Data records
++++++++++++++++++++

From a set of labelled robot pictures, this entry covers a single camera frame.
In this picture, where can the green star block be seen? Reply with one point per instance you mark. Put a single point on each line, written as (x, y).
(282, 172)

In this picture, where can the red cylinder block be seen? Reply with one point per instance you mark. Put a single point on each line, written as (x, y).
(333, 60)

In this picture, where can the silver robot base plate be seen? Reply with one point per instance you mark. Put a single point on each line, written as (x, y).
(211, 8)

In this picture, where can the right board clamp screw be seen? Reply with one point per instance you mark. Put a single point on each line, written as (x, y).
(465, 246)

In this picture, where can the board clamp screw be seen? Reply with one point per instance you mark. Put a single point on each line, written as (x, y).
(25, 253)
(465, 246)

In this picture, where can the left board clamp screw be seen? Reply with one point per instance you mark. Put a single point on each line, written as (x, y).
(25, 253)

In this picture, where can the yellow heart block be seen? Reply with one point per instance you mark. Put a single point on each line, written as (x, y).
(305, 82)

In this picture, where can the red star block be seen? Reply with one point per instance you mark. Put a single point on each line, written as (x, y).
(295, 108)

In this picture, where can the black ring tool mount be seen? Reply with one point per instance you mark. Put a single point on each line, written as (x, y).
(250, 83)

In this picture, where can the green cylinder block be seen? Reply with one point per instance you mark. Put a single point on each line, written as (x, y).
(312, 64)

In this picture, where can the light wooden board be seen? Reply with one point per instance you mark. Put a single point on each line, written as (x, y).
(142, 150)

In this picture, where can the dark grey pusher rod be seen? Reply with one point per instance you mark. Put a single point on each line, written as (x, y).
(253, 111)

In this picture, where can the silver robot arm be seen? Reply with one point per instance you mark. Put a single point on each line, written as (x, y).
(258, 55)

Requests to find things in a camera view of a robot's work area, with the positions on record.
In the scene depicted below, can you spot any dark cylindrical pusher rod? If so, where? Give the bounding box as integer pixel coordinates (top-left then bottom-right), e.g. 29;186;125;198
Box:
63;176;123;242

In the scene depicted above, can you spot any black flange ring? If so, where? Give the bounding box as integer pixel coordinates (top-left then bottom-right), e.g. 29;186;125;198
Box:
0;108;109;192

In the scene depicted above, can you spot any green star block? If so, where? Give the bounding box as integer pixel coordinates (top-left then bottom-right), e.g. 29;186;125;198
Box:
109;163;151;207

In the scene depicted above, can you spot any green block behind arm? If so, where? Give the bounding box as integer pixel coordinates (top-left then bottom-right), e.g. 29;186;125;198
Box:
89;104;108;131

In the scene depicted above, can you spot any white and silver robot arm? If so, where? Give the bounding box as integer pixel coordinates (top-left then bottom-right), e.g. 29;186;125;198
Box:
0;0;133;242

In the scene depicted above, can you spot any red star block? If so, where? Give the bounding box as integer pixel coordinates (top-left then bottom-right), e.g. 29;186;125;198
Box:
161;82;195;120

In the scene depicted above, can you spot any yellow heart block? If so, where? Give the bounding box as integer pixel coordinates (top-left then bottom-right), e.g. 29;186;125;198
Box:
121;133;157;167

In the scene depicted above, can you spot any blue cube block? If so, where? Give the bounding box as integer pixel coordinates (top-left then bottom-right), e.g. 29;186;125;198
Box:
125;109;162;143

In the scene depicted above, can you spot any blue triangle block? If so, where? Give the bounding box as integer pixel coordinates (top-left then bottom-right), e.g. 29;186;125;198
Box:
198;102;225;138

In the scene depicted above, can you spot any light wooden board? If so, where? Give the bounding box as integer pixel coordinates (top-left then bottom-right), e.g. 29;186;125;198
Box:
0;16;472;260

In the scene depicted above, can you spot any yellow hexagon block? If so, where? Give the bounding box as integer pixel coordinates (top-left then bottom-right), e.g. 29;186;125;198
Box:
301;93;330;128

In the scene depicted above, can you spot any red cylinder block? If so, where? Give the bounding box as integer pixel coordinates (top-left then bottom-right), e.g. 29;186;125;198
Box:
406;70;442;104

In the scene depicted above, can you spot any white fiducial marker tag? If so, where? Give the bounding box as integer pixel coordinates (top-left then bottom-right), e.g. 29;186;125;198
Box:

++++++++++++++++++++

> Work task: Give an exact reproduction of the lines from the one with "In the scene depicted above, can you spot any yellow hexagon" to the final line of the entries, including both.

> Response to the task:
In the scene depicted above, can you spot any yellow hexagon block? If so, where? Give the bounding box as integer pixel coordinates (top-left then bottom-right), e.g. 29;186;125;198
Box:
301;93;330;128

In the scene depicted above, can you spot any red cylinder block? If so, where? Give the bounding box as integer pixel coordinates (top-left then bottom-right), e.g. 29;186;125;198
Box:
406;70;442;104

In the scene depicted above, can you spot any white fiducial marker tag? If so, where? Give the bounding box as integer pixel coordinates (top-left then bottom-right), e.g. 29;186;125;198
Box:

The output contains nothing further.